# Work instruction
A complete answer includes every line below with the word "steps".

== Provided data

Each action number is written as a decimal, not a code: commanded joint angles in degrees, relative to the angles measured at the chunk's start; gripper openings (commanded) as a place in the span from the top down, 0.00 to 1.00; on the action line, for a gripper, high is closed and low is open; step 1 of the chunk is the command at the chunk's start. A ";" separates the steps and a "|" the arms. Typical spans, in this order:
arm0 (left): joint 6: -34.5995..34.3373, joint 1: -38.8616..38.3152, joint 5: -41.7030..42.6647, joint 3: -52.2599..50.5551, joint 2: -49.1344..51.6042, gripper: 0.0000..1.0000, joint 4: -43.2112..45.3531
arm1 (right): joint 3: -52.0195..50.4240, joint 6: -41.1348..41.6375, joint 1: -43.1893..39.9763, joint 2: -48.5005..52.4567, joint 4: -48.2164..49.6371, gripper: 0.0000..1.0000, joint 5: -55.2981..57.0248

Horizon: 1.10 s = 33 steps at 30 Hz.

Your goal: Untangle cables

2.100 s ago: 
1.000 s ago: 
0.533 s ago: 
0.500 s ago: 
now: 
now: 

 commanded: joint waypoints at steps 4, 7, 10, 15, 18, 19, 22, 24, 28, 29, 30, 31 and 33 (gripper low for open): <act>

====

# Exercise result
Each action number is written as a decimal, not a code: commanded joint angles in degrees, relative to the angles measured at the chunk's start; gripper openings (commanded) as a place in the span from the top down, 0.00 to 1.00; on the action line, for a gripper, high is closed and low is open; step 1 of the chunk is the command at the chunk's start. A ";" separates the steps and a "|" the arms. Typical spans, in this order:
Horizon: 1.10 s = 33 steps at 30 Hz.
 commanded: joint waypoints at steps 4, 7, 10, 15, 18, 19, 22, 24, 28, 29, 30, 31 and 33 (gripper low for open): <act>

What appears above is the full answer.